» Exercise: Which lines below hold the word "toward"? Copy all of them.

» Records for the task:

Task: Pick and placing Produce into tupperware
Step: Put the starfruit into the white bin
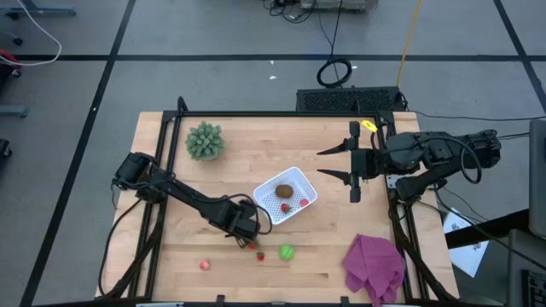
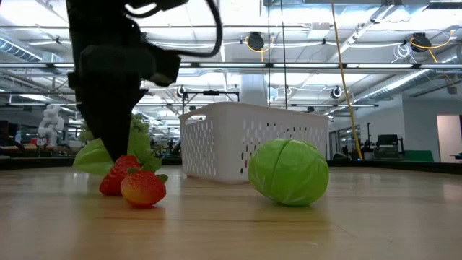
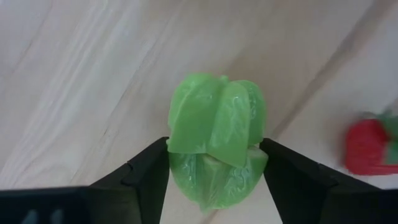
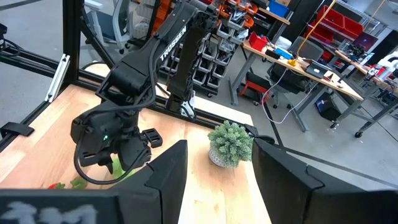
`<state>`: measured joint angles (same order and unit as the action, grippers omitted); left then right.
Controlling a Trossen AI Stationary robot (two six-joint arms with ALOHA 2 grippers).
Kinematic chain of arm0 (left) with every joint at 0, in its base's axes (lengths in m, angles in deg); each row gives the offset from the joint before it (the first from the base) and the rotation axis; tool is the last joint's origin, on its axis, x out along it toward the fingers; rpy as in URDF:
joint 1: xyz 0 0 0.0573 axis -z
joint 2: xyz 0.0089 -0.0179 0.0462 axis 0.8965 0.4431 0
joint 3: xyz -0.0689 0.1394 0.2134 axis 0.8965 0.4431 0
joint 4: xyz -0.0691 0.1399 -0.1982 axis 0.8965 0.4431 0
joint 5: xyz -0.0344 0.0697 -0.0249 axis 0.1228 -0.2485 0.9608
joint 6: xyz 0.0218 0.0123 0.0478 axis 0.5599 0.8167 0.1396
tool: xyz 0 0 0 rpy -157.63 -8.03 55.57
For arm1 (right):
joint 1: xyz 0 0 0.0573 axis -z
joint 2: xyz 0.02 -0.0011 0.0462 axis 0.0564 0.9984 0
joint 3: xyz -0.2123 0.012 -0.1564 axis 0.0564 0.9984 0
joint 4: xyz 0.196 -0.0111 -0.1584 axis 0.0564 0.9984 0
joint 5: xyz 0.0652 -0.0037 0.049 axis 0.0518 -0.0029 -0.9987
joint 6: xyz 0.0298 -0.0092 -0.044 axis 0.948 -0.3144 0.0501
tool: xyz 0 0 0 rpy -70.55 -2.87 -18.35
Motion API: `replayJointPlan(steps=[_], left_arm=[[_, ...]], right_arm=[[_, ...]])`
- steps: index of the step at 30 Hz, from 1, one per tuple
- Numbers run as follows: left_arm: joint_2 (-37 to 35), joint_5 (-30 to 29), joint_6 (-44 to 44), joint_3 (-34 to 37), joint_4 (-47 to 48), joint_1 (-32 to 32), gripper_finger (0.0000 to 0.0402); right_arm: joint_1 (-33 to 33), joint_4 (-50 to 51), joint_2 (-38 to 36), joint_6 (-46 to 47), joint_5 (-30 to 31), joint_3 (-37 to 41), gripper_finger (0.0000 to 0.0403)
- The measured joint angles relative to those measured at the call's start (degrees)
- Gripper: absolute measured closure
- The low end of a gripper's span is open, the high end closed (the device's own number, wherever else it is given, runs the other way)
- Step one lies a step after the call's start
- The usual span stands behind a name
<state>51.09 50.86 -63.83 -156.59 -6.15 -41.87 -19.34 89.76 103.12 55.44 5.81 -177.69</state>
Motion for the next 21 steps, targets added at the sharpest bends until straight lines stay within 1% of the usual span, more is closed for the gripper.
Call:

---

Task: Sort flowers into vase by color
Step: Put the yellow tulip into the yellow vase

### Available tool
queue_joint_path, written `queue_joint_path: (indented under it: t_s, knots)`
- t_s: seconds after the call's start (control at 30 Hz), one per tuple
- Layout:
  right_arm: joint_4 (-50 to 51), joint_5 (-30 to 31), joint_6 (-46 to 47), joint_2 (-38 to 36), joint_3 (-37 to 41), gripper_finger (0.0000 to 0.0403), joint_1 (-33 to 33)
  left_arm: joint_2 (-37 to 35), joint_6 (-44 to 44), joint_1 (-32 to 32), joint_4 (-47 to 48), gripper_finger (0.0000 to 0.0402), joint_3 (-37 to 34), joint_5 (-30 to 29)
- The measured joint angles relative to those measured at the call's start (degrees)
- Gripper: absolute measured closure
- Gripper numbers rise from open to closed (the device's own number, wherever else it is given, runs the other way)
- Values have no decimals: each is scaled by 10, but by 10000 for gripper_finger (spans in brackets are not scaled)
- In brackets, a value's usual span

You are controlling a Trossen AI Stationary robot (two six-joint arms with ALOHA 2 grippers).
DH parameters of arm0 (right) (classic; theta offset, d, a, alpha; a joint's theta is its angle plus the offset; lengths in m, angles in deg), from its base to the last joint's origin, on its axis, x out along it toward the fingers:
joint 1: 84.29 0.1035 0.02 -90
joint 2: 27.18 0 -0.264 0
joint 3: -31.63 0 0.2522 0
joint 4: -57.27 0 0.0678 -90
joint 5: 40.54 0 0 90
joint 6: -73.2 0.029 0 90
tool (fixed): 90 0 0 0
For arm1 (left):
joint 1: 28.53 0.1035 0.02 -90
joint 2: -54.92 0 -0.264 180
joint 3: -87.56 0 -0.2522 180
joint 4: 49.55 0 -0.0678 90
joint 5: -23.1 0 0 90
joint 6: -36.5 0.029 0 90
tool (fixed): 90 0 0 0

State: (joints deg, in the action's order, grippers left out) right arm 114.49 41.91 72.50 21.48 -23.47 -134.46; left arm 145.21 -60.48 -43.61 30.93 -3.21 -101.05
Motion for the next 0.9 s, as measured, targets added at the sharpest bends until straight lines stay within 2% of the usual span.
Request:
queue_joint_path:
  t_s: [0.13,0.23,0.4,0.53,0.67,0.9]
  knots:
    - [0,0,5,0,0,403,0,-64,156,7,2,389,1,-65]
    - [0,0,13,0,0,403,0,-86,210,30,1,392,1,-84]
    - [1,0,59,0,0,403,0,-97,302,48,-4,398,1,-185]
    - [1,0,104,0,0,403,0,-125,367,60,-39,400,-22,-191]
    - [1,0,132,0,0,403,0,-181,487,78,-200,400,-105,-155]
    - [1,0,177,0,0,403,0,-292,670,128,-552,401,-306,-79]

» Task solution:
Kinematic chain of arm0 (left) with every joint at 0, in its base's axes (lengths in m, angles in deg); each row gives the offset from the joint before it (the first from the base) and the rotation axis; tool is the last joint's origin, on its axis, x out along it toward the fingers; rpy as in URDF:
DH parameters of arm0 (right) (classic; theta offset, d, a, alpha; a joint's theta is its angle plus the offset; lengths in m, angles in deg), from its base to the last joint's origin, on its axis, x out along it toward the fingers:

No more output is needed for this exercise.